Fuel tankers used to carry fuel for NATO forces in Afghanistan stand idle at a compound in Karachi in May.

Fuel tankers used to carry fuel for NATO forces in Afghanistan stand idle at a compound in Karachi in May.

Trucks carrying NATO supplies are expected to resume trips to Afghanistan on July 4 following Pakistan's decision to end a seven-month blockade.

Islamabad agreed to lift the blockade one day earlier after U.S. Secretary of State Hillary Clinton offered "sincere condolences" to Pakistan over air strikes that killed 24 Pakistani soldiers in November.
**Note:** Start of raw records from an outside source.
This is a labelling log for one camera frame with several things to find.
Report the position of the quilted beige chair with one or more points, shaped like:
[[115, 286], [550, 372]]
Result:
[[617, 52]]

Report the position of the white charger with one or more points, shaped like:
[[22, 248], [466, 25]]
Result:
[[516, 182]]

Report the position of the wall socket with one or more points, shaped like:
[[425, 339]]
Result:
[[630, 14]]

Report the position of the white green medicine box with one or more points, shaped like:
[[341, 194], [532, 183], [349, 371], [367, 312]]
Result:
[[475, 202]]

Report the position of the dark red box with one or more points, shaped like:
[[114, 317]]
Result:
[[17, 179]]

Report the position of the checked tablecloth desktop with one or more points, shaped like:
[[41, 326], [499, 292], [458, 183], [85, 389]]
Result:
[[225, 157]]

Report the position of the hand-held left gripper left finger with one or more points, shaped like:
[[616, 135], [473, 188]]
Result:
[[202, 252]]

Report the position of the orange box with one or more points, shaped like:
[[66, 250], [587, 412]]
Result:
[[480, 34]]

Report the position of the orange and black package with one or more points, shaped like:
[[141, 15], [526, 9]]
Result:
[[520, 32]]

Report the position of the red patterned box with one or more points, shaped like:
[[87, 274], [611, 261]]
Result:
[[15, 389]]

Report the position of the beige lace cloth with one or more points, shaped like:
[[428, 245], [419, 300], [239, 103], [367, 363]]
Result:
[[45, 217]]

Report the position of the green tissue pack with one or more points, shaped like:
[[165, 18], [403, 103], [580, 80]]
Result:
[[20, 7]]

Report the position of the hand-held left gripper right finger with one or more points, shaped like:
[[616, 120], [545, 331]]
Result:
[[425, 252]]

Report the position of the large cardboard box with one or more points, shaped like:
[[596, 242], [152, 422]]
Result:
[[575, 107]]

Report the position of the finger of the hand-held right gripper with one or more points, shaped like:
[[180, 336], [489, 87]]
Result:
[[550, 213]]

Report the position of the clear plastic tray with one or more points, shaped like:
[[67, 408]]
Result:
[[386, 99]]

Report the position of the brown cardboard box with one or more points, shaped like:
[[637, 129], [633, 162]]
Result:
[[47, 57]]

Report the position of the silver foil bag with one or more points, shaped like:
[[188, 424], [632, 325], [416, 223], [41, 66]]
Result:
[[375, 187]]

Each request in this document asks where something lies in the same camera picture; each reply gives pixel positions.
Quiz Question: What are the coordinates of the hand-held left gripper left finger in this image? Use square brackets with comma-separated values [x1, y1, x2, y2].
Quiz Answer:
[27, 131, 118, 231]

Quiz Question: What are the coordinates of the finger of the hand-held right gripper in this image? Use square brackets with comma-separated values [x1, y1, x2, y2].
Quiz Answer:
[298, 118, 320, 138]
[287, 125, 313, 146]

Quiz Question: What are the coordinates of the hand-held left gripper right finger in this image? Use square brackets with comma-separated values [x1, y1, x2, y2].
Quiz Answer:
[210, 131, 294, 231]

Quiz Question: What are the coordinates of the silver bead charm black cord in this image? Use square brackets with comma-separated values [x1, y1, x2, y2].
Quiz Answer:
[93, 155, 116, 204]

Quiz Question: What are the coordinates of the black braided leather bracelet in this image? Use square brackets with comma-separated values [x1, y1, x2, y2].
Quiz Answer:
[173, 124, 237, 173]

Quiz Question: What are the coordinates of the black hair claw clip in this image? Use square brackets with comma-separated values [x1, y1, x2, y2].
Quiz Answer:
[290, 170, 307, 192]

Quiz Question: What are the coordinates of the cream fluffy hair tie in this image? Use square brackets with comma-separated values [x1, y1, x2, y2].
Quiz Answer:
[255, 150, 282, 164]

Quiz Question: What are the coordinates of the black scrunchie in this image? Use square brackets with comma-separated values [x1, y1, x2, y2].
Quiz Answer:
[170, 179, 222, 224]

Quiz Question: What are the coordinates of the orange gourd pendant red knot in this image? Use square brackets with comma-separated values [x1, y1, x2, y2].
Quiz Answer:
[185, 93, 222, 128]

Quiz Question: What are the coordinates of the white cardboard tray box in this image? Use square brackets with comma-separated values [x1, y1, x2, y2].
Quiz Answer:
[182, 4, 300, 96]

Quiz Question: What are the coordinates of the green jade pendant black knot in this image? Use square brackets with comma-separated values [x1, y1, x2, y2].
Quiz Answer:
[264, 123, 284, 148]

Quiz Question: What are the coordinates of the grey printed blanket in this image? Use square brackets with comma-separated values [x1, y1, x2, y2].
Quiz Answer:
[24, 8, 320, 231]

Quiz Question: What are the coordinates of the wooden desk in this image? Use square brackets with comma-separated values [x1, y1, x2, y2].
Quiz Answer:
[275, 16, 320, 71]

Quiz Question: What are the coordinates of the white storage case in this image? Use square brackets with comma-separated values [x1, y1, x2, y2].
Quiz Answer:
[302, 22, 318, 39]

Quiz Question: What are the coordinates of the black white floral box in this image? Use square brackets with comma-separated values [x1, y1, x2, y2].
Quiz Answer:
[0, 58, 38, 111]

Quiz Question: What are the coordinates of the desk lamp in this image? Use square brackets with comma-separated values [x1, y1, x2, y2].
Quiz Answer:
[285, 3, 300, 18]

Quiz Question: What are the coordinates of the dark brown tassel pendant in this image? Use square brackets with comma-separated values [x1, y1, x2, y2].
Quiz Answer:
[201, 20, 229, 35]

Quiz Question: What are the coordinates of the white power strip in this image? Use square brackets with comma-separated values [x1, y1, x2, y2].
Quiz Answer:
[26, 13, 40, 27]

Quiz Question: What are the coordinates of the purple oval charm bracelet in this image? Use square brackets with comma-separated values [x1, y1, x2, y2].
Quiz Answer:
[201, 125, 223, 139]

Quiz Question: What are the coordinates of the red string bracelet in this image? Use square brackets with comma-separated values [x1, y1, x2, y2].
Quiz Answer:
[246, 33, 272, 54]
“They did the right thing to open [the route]," a truck driver in Karachi told RFE/RL's Radio Mashaal. "Now they should ensure its safety, and only the army can ensure the safety. Neither the police nor the security [forces] can do that."

Another driver, emphasizing the financial losses accrued during the seven-month blockade, told Mashaal that many of the hauliers didn't even have the money to return to their homes to sit out the suspension with their families.

PHOTO GALLERY: Hardship for hauliers as Pakistan's embargo on the NATO supply routes kept them waiting for a green light to resume their work:


Islamabad had closed the supply routes in response to the botched strikes and made their reopening conditional on a U.S. apology.

The blockade had forced NATO to rely on longer, more expensive northern routes to Afghanistan through Russia and Central Asia.

U.S. officials said they expected supply trucks to begin crossing into Afghanistan within the next 24 hours.

The Pakistani Taliban, meanwhile, threatened to attack NATO trucks if they tried to resume supplies to troops in Afghanistan.